A Greek astronomer, Andronikos, supervised the construction of the Tower of the Winds in Athens in the 1st century B.C. This octagonal structure showed scholars and marketplace shoppers both sundials and mechanical hour indicators. It featured a 24-hour mechanized clepsydra and indicators for the eight winds from which the tower got its name, and it displayed the seasons of the year and astrological dates and periods. The Romans also developed mechanized clepsydras, though their complexity accomplished little improvement over simpler methods for determining the passage of time.

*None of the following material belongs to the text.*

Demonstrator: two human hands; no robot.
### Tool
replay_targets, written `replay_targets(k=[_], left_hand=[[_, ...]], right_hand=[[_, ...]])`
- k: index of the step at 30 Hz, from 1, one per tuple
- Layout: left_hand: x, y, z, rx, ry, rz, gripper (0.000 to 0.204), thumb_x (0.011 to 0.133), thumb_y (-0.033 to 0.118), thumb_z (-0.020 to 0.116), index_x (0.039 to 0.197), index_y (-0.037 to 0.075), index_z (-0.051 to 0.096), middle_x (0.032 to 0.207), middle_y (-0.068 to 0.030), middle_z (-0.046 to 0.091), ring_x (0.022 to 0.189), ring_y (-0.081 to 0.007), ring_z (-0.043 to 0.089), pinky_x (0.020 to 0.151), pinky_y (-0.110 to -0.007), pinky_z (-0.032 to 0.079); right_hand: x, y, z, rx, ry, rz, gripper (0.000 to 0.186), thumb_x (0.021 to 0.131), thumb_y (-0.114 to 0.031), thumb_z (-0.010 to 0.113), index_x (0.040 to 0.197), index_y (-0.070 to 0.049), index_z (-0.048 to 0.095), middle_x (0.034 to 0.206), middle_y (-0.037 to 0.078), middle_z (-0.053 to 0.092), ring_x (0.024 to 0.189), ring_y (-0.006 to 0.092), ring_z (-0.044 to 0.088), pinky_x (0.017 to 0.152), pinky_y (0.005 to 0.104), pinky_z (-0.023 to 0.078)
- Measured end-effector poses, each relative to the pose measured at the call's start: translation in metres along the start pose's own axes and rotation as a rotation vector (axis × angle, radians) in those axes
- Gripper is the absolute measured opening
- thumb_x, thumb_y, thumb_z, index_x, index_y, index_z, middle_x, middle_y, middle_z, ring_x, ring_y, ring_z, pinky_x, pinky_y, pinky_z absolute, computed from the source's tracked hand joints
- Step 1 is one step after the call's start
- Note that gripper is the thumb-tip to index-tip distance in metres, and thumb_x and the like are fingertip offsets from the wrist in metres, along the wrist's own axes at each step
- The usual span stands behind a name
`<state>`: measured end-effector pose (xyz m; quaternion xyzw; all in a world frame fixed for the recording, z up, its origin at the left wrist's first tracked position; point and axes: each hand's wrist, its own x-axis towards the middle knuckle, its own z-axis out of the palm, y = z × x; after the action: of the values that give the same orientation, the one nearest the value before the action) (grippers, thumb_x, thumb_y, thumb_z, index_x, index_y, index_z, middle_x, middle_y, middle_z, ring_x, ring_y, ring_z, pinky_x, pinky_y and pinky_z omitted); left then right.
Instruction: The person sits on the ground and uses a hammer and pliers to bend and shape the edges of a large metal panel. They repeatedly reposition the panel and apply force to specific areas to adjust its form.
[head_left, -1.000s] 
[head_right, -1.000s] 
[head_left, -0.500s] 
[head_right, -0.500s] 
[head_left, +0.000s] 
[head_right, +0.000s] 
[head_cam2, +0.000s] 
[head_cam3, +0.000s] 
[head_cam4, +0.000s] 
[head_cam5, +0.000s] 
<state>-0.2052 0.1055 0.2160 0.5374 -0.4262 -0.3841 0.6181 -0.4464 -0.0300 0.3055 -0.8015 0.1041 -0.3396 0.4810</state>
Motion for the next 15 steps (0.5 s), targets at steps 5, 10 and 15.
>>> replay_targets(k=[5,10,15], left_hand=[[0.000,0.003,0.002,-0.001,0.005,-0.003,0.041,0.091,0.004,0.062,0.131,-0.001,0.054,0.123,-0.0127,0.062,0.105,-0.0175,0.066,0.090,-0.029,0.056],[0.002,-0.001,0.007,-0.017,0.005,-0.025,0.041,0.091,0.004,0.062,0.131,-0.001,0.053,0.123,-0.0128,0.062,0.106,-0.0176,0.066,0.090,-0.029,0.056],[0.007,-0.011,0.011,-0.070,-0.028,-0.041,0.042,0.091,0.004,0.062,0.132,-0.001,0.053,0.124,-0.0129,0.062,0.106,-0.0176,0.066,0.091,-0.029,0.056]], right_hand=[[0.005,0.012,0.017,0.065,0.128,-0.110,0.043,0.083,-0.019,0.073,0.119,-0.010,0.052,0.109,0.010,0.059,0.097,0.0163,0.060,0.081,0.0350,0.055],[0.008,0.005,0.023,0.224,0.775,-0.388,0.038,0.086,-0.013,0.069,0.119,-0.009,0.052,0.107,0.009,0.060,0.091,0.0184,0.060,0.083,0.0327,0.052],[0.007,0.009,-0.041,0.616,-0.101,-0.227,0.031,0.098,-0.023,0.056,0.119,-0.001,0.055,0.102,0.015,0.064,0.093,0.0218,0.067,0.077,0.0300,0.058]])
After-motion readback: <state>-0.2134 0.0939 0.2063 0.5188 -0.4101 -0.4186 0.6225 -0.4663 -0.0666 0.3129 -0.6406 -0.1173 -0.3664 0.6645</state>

In the Far East, mechanized astronomical/astrological clock-making developed from 200 to 1300 A.D. Third-century Chinese clepsydras drove various mechanisms that illustrated astronomical phenomena. One of the most elaborate clock towers was built by Su Sung and his associates in 1088 A.D. Su Sung's mechanism incorporated a water-driven escapement invented about 725 A.D. The Su Sung clock tower, over 30 feet tall, possessed a bronze power-driven armillary sphere for observations, an automatically rotating celestial globe, and five front panels with doors that permitted the viewing of changing mannikins which rang bells or gongs, and held tablets indicating the hour or other special times of the day.
Since the rate of flow of water is very difficult to control accurately, a clock based on that flow can never achieve excellent accuracy. People were naturally led to other approaches.
Accuracy in timekeeping has improved steadily, as shown, since the first mechanical clocks were made in the 14th century. Early clocks, like the Dover Castle, were regulated by weighted bar called the foliot, which pivoted back and forth to move a single hand. Although foliot mechanism became increasingly precise over the next three centuries, clocks still varied by several minutes a day until the pendulum clocks came into general use in 1656. Then, for the first time clocks became accurate enough to record minutes as well as hours.

Over the next 256 years, clockmakers developed better escapements for regulating the pendulum, and then began to improve the pendulum itself. In 1721 George Graham was the first t compensate for the fact that temperature changes cause steel pendulums to vary in speed. His clock had a temperature-independent mercury-vial pendulum, which varied only by one second a day. Accuracy continued to improve as pendulums were superseded by quartz crystals that vibrated so precisely that they made possible a clock accurate to a few thousandths of a second a day.
Even more precise clocks came into being in the 1950s, when atomic oscillations were used to regulate the vibrations of a quartz crystal. Atomic clocks paced by vibrating cesium atoms were perfected until they were precise to several billionths of a second per day, or about one second every 350,000 years. For time periods shorter than a day, as the graph shows, hydrogen master cocks were even more exact than other types. However, for measuring long periods of time the cesium clock remains most accurate timepiece that man has devised.